Comment la Cour suprême s’est-elle positionnée dans le passé ?

Par exemple, en 2020, la Cour suprême a invalidé une loi qui avait permis de légaliser une colonie en Cisjordanie occupée construite sur un terrain privé appartenant à un Palestinien. Or, l’actuel ministre de la Sécurité nationale, Itamar Ben-Gvir, se présente comme un ardent défenseur des colonies.

Si les colonies juives sont jugées illégales selon le droit international, en Israël, il existe une distinction entre les colonies autorisées par le gouvernement et les avant-postes installés sans son aval.

M. Ben-Gvir n’a pas caché son ambition de légaliser de nombreux avant-postes, et certains l’ont été dans les derniers mois.

PHOTO AHMAD GHARABLI, AGENCE FRANCE-PRESSE

Le ministre israélien de la Sécurité nationale, Itamar Ben-Gvir (au centre, avec la cravate), mardi

Des partis ultraorthodoxes sont aussi de la coalition. Ils ont perdu une bataille importante quand la Cour suprême a annulé un amendement en 2017, mettant fin à l’exemption du service militaire obligatoire pour les ultrareligieux.

L’appareil judiciaire est donc vu par une partie de la société et des élus comme une sérieuse entrave à leurs idéologies. Et comme un important rempart par d’autres.

Pourquoi maintenant ?

Les accusations contre le premier ministre Nétanyahou pour fraude et corruption viennent alimenter les questionnements des Israéliens sur le moment choisi.

« Il y a des gens qui croient que Nétanyahou se plaçait, pendant plusieurs années, en défenseur du judiciaire et que maintenant, il essaie de s’en prendre au système, parce qu’il place ses intérêts personnels avant ceux du pays », commente au téléphone Tomer Naor, avocat au Mouvement pour un gouvernement de qualité. L’organisme lutte contre le projet du gouvernement et a lancé une requête pour invalider l’amendement adopté par le gouvernement la semaine dernière.

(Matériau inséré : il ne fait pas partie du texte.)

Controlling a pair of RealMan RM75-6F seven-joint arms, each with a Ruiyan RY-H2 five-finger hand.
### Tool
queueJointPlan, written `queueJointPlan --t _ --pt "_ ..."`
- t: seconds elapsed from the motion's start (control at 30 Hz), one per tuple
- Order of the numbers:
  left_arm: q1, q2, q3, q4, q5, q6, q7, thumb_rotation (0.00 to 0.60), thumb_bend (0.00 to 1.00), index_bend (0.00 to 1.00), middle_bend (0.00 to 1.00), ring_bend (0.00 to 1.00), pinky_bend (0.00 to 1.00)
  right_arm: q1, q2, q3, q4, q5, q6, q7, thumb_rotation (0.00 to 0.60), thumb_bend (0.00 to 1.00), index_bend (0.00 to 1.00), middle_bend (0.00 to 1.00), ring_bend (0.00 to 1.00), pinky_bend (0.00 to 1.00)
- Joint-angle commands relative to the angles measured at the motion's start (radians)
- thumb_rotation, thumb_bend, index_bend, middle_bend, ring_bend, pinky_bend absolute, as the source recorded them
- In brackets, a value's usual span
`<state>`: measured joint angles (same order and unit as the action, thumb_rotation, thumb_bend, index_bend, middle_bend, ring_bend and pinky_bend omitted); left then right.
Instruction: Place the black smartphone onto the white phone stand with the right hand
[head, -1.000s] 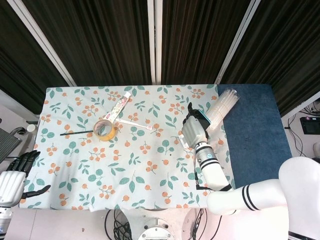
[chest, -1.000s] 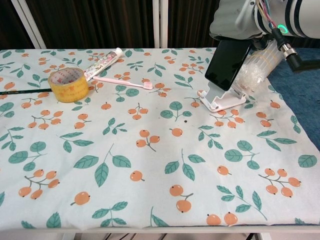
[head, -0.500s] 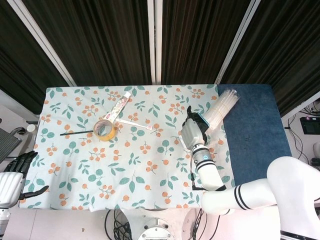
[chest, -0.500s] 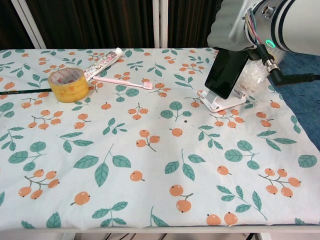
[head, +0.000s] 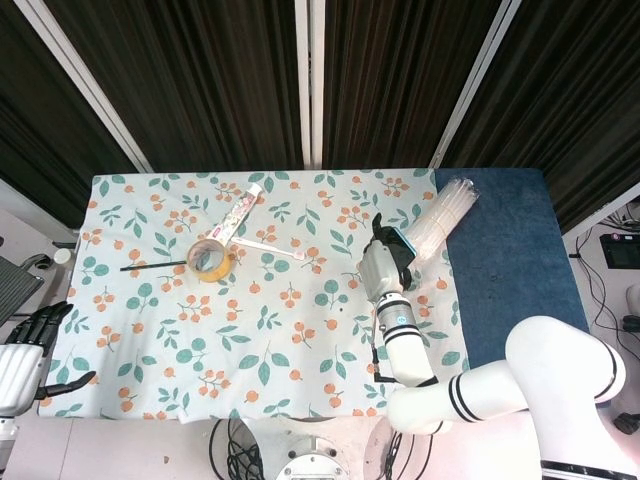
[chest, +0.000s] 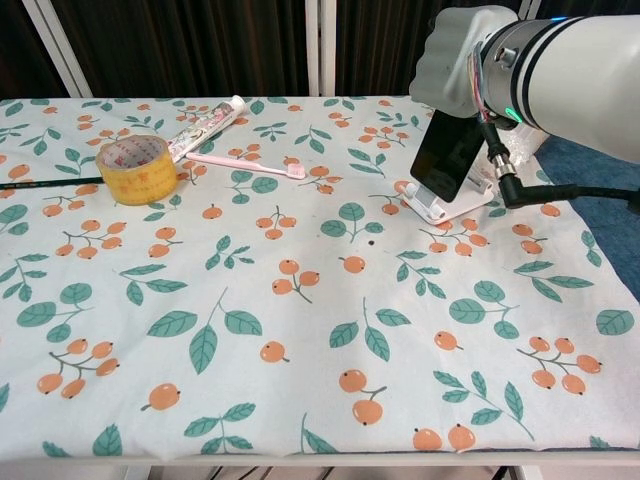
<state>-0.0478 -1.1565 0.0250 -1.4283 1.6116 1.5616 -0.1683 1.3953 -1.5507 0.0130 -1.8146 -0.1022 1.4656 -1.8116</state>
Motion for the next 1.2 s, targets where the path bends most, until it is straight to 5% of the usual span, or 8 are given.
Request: queueJointPlan --t 0.03,1.2 --pt "0.001 0.000 0.000 0.003 0.000 0.001 -0.004 0.456 0.07 0.09 0.09 0.10 0.21 -0.001 -0.012 0.004 0.008 0.003 0.007 -0.006 0.600 0.39 0.48 0.32 0.33 0.00" --pt "0.007 -0.003 0.000 0.019 -0.002 0.005 -0.016 0.454 0.07 0.09 0.09 0.10 0.21 -0.033 -0.066 0.016 0.058 -0.020 0.008 -0.045 0.600 0.39 0.47 0.32 0.32 0.00"
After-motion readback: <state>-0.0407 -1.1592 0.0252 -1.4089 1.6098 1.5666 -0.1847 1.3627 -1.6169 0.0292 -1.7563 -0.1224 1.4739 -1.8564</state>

PHOTO NOAM GALAI, FOURNIE PAR TOMER NAOR

L’avocat au Mouvement pour un gouvernement de qualité, Tomer Naor

« En plus, nous avons le gouvernement le plus à droite que nous ayons jamais eu, avec des extrémistes, des gens dans le gouvernement qui parlent de s’en prendre aux droits LGBT, aux droits des minorités, aux droits des Palestiniens, aux droits de la personne… ajoute-t-il. Les gens ont peur que s’il n’y a plus de système [judiciaire] pour faire contrepoids, le gouvernement va avoir des pouvoirs illimités pour mettre ses plans en action. »

Qu’est-ce qui a été modifié la semaine dernière ?

Le gouvernement a franchi une première étape le 24 juillet en limitant la possibilité qu’avait la Cour suprême d’invalider certains types de décisions jugées « déraisonnables ». La Cour l’avait utilisée en janvier pour révoquer la nomination d’Aryeh Deri au poste de ministre de l’Intérieur et de la Santé. Le chef de parti avait plaidé coupable l’an dernier à une accusation de fraude fiscale. Les juges ont estimé déraisonnable de lui permettre d’accéder à cette fonction.

Plusieurs organismes, dont l’Association pour le barreau israélien et le Mouvement pour un gouvernement de qualité, ont demandé à la Cour suprême de se pencher sur l’amendement. Une audience aura lieu le 12 septembre.

« L’un des buts [du gouvernement] est de contourner le principe de la séparation démocratique des pouvoirs », dénonce M. Naor.

Les 15 magistrats pourraient donc se prononcer sur… la perte de leur pouvoir.

Si les juges concluaient que l’amendement n’est pas juridiquement valable, le gouvernement se retrouverait dans une position difficile. En entrevue à CNN, le premier ministre Nétanyahou n’a pas voulu dire comment il allait agir si c’était le cas.

Avec Haaretz, Reuters et l’Agence France-Presse

L’histoire jusqu’ici

Janvier 2023

Le nouveau ministre de la Justice annonce son projet de réforme. Plusieurs milliers de personnes manifestent. Les manifestations deviendront hebdomadaires.

27 mars 2023

Le gouvernement annonce une pause dans son processus, après des manifestations monstres.

24 juillet 2023

Le Parlement adopte une première mesure, approuvée par les 64 députés de la coalition, sur un total de 120. L’opposition boycotte le vote.